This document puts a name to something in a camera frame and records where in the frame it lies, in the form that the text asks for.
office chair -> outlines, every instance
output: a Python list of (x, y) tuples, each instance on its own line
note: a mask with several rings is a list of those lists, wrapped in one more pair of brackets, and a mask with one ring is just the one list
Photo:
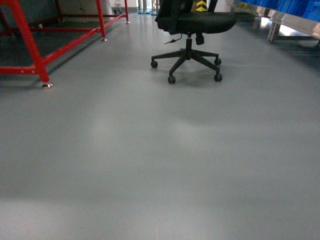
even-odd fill
[[(174, 71), (186, 60), (190, 59), (194, 59), (213, 69), (216, 72), (214, 76), (216, 82), (220, 82), (223, 78), (220, 74), (220, 68), (217, 67), (222, 63), (221, 59), (219, 59), (219, 54), (193, 50), (191, 35), (196, 34), (196, 44), (202, 45), (205, 43), (203, 33), (217, 34), (226, 32), (236, 24), (237, 19), (231, 12), (215, 12), (218, 0), (211, 0), (208, 11), (191, 12), (193, 1), (194, 0), (161, 0), (160, 10), (155, 19), (158, 28), (169, 32), (170, 35), (181, 34), (181, 37), (182, 34), (187, 35), (185, 49), (182, 48), (179, 51), (151, 57), (152, 68), (157, 68), (158, 66), (158, 62), (155, 61), (156, 59), (179, 57), (169, 71), (169, 84), (176, 82), (176, 77), (173, 76)], [(169, 43), (174, 43), (177, 40), (173, 39)], [(204, 57), (215, 57), (214, 64)]]

red metal frame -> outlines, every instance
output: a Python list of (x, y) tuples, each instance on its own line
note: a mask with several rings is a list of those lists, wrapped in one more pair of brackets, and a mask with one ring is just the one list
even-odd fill
[[(114, 22), (120, 20), (121, 18), (126, 18), (128, 23), (129, 15), (128, 15), (128, 5), (127, 0), (124, 0), (125, 4), (125, 14), (120, 15), (106, 15), (103, 14), (101, 0), (96, 0), (96, 6), (98, 14), (92, 15), (67, 15), (62, 14), (59, 1), (54, 0), (56, 9), (58, 12), (58, 16), (50, 19), (46, 19), (40, 22), (35, 22), (28, 24), (24, 12), (19, 4), (19, 0), (0, 0), (0, 6), (8, 6), (12, 12), (12, 15), (16, 21), (17, 28), (10, 28), (3, 12), (0, 9), (0, 21), (3, 25), (4, 31), (0, 32), (0, 36), (8, 35), (12, 36), (17, 29), (22, 35), (22, 38), (27, 46), (31, 59), (33, 61), (33, 65), (31, 66), (0, 66), (0, 74), (29, 74), (29, 75), (39, 75), (40, 79), (43, 83), (48, 84), (50, 82), (49, 75), (46, 70), (46, 65), (52, 63), (54, 60), (59, 58), (61, 55), (65, 54), (66, 52), (70, 51), (86, 39), (90, 38), (95, 33), (101, 33), (101, 36), (105, 39), (106, 38), (106, 31), (105, 28), (112, 25)], [(99, 27), (97, 28), (35, 28), (39, 24), (45, 24), (49, 22), (53, 22), (56, 20), (62, 20), (63, 17), (98, 17), (99, 18)], [(113, 18), (108, 22), (104, 22), (104, 17)], [(63, 32), (63, 33), (84, 33), (82, 36), (76, 38), (75, 40), (71, 41), (67, 45), (59, 48), (58, 50), (54, 51), (53, 53), (49, 54), (46, 57), (41, 57), (32, 32)]]

metal stand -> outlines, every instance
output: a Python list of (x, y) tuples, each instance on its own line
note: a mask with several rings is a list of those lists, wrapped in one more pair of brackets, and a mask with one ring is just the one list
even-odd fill
[[(106, 39), (106, 31), (105, 28), (112, 25), (114, 22), (120, 20), (121, 18), (126, 17), (126, 22), (129, 23), (128, 17), (128, 5), (127, 0), (124, 0), (125, 3), (125, 14), (120, 15), (104, 15), (102, 12), (101, 0), (96, 0), (96, 6), (98, 15), (66, 15), (61, 13), (61, 9), (59, 6), (58, 0), (54, 0), (55, 5), (58, 11), (58, 16), (50, 19), (43, 20), (41, 22), (35, 22), (32, 24), (28, 24), (24, 12), (20, 6), (19, 0), (0, 0), (0, 6), (8, 6), (12, 12), (12, 15), (16, 21), (18, 28), (10, 28), (6, 21), (6, 18), (2, 11), (0, 10), (0, 21), (3, 24), (4, 31), (0, 32), (0, 36), (8, 35), (11, 36), (12, 33), (15, 33), (17, 30), (21, 34), (28, 52), (31, 56), (33, 61), (33, 65), (31, 66), (1, 66), (0, 67), (0, 74), (29, 74), (29, 75), (39, 75), (41, 81), (44, 83), (42, 88), (43, 89), (51, 89), (53, 84), (50, 83), (49, 75), (46, 70), (46, 65), (52, 63), (54, 60), (59, 58), (61, 55), (65, 54), (66, 52), (70, 51), (83, 41), (90, 38), (92, 35), (96, 33), (101, 33), (102, 40), (105, 42)], [(35, 28), (38, 25), (42, 25), (45, 23), (50, 23), (56, 20), (63, 20), (63, 17), (93, 17), (99, 18), (99, 27), (96, 28)], [(107, 23), (104, 22), (104, 17), (113, 18), (112, 20), (108, 21)], [(53, 53), (49, 54), (46, 57), (41, 57), (32, 32), (51, 32), (51, 33), (83, 33), (82, 36), (76, 38), (72, 42), (68, 43), (67, 45), (59, 48), (58, 50), (54, 51)]]
[(312, 36), (279, 36), (281, 24), (272, 22), (271, 29), (269, 31), (267, 39), (270, 43), (274, 43), (276, 40), (293, 40), (293, 41), (314, 41), (315, 38)]

chair base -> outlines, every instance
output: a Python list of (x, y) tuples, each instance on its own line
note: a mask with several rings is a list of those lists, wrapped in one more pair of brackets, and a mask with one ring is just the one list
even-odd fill
[[(165, 54), (160, 54), (156, 56), (151, 57), (151, 66), (153, 68), (156, 68), (158, 66), (158, 63), (155, 61), (156, 59), (168, 59), (168, 58), (176, 58), (179, 57), (179, 59), (175, 62), (173, 67), (169, 71), (169, 78), (168, 81), (171, 84), (175, 83), (176, 78), (173, 76), (174, 72), (186, 61), (190, 59), (194, 59), (197, 62), (207, 66), (208, 68), (214, 70), (216, 72), (216, 75), (214, 76), (214, 79), (216, 82), (220, 82), (222, 80), (222, 75), (220, 75), (220, 68), (217, 67), (217, 65), (221, 64), (221, 60), (219, 59), (219, 54), (217, 53), (211, 53), (206, 51), (198, 51), (193, 50), (191, 48), (192, 46), (192, 39), (188, 36), (188, 39), (186, 40), (186, 48), (181, 48), (179, 51), (173, 51)], [(204, 57), (215, 57), (214, 64)]]

metal foot pad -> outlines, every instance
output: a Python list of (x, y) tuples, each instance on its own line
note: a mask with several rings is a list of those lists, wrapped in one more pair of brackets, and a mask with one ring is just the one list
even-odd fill
[(54, 87), (54, 85), (50, 82), (46, 82), (45, 84), (42, 85), (42, 89), (52, 89)]

▸ **Assignment**: The output is the records exactly as they read, with no pictures in it.

▸ **Final answer**:
This document puts a name to something in a camera frame and records where in the frame it lies, in the form that the text asks for.
office chair -> outlines, every instance
output: a Python list of (x, y) tuples, each instance on its own line
note: a mask with several rings is a list of those lists, wrapped in one more pair of brackets, and a mask with one ring is just the one list
Photo:
even-odd fill
[[(174, 71), (186, 60), (190, 59), (194, 59), (213, 69), (216, 72), (214, 76), (216, 82), (220, 82), (223, 78), (220, 74), (220, 68), (217, 67), (222, 63), (221, 59), (219, 59), (219, 54), (193, 50), (191, 35), (196, 34), (196, 44), (202, 45), (205, 43), (203, 33), (217, 34), (226, 32), (236, 24), (237, 19), (231, 12), (215, 12), (218, 0), (211, 0), (208, 11), (191, 12), (193, 1), (194, 0), (161, 0), (160, 10), (155, 19), (158, 28), (169, 32), (170, 35), (181, 34), (181, 37), (182, 34), (187, 35), (185, 49), (182, 48), (179, 51), (151, 57), (152, 68), (157, 68), (158, 66), (158, 62), (155, 61), (156, 59), (179, 57), (169, 71), (169, 84), (176, 82), (176, 77), (173, 76)], [(169, 43), (174, 43), (177, 40), (173, 39)], [(204, 57), (215, 57), (214, 64)]]

red metal frame -> outlines, every instance
output: a Python list of (x, y) tuples, each instance on its own line
note: a mask with several rings is a list of those lists, wrapped in one more pair of brackets, and a mask with one ring is just the one list
even-odd fill
[[(114, 22), (120, 20), (121, 18), (126, 18), (128, 23), (129, 15), (128, 15), (128, 5), (127, 0), (124, 0), (125, 4), (125, 14), (120, 15), (106, 15), (103, 14), (101, 0), (96, 0), (96, 6), (98, 14), (92, 15), (67, 15), (62, 14), (59, 1), (54, 0), (56, 9), (58, 12), (58, 16), (50, 19), (46, 19), (40, 22), (35, 22), (28, 24), (24, 12), (19, 4), (19, 0), (0, 0), (0, 6), (8, 6), (12, 12), (12, 15), (16, 21), (17, 28), (10, 28), (3, 12), (0, 9), (0, 21), (3, 25), (4, 31), (0, 32), (0, 36), (8, 35), (12, 36), (17, 29), (22, 35), (22, 38), (27, 46), (31, 59), (33, 61), (33, 65), (31, 66), (0, 66), (0, 74), (29, 74), (29, 75), (39, 75), (40, 79), (43, 83), (48, 84), (50, 82), (49, 75), (46, 70), (46, 65), (52, 63), (54, 60), (59, 58), (61, 55), (65, 54), (66, 52), (70, 51), (86, 39), (90, 38), (95, 33), (101, 33), (101, 36), (105, 39), (106, 38), (106, 31), (105, 28), (112, 25)], [(99, 27), (97, 28), (35, 28), (39, 24), (45, 24), (49, 22), (53, 22), (56, 20), (62, 20), (63, 17), (98, 17), (99, 18)], [(113, 18), (108, 22), (104, 22), (104, 17)], [(63, 32), (63, 33), (84, 33), (82, 36), (76, 38), (75, 40), (71, 41), (67, 45), (59, 48), (58, 50), (54, 51), (53, 53), (49, 54), (46, 57), (41, 57), (32, 32)]]

metal stand -> outlines, every instance
output: a Python list of (x, y) tuples, each instance on its own line
note: a mask with several rings is a list of those lists, wrapped in one more pair of brackets, and a mask with one ring is just the one list
even-odd fill
[[(106, 39), (106, 31), (105, 28), (112, 25), (114, 22), (120, 20), (121, 18), (126, 17), (126, 22), (129, 23), (128, 17), (128, 5), (127, 0), (124, 0), (125, 3), (125, 14), (120, 15), (104, 15), (102, 12), (101, 0), (96, 0), (96, 6), (98, 15), (66, 15), (61, 13), (61, 9), (59, 6), (58, 0), (54, 0), (55, 5), (58, 11), (58, 16), (50, 19), (43, 20), (41, 22), (35, 22), (32, 24), (28, 24), (24, 12), (20, 6), (19, 0), (0, 0), (0, 6), (8, 6), (12, 12), (12, 15), (16, 21), (18, 28), (10, 28), (6, 21), (6, 18), (2, 11), (0, 10), (0, 21), (3, 24), (4, 31), (0, 32), (0, 36), (8, 35), (11, 36), (12, 33), (15, 33), (17, 30), (21, 34), (28, 52), (31, 56), (33, 61), (33, 65), (31, 66), (1, 66), (0, 67), (0, 74), (29, 74), (29, 75), (39, 75), (41, 81), (44, 83), (42, 88), (43, 89), (51, 89), (53, 84), (50, 83), (49, 75), (46, 70), (46, 65), (52, 63), (54, 60), (59, 58), (61, 55), (65, 54), (66, 52), (70, 51), (83, 41), (90, 38), (92, 35), (96, 33), (101, 33), (102, 40), (105, 42)], [(35, 28), (38, 25), (42, 25), (45, 23), (50, 23), (56, 20), (63, 20), (63, 17), (93, 17), (99, 18), (99, 27), (96, 28)], [(107, 23), (104, 22), (104, 17), (113, 18), (112, 20), (108, 21)], [(53, 53), (49, 54), (46, 57), (41, 57), (32, 32), (51, 32), (51, 33), (83, 33), (82, 36), (76, 38), (72, 42), (68, 43), (67, 45), (59, 48), (58, 50), (54, 51)]]
[(312, 36), (279, 36), (281, 24), (272, 22), (271, 29), (269, 31), (267, 39), (270, 43), (274, 43), (276, 40), (293, 40), (293, 41), (314, 41), (315, 38)]

chair base -> outlines, every instance
output: a Python list of (x, y) tuples, each instance on its own line
note: a mask with several rings is a list of those lists, wrapped in one more pair of brackets, and a mask with one ring is just the one list
even-odd fill
[[(165, 54), (160, 54), (156, 56), (151, 57), (151, 66), (153, 68), (156, 68), (158, 66), (158, 63), (155, 61), (156, 59), (168, 59), (168, 58), (176, 58), (179, 57), (179, 59), (175, 62), (173, 67), (169, 71), (169, 78), (168, 81), (171, 84), (175, 83), (176, 78), (173, 76), (174, 72), (186, 61), (190, 59), (194, 59), (197, 62), (207, 66), (208, 68), (214, 70), (216, 72), (216, 75), (214, 76), (214, 79), (216, 82), (220, 82), (222, 80), (222, 75), (220, 75), (220, 68), (217, 67), (217, 65), (221, 64), (221, 60), (219, 59), (219, 54), (217, 53), (211, 53), (206, 51), (198, 51), (193, 50), (191, 48), (192, 46), (192, 39), (188, 36), (188, 39), (186, 40), (186, 48), (181, 48), (179, 51), (173, 51)], [(204, 57), (215, 57), (214, 64)]]

metal foot pad -> outlines, every instance
output: a Python list of (x, y) tuples, each instance on its own line
note: a mask with several rings is a list of those lists, wrapped in one more pair of brackets, and a mask with one ring is just the one list
even-odd fill
[(54, 87), (54, 85), (50, 82), (46, 82), (45, 84), (42, 85), (42, 89), (52, 89)]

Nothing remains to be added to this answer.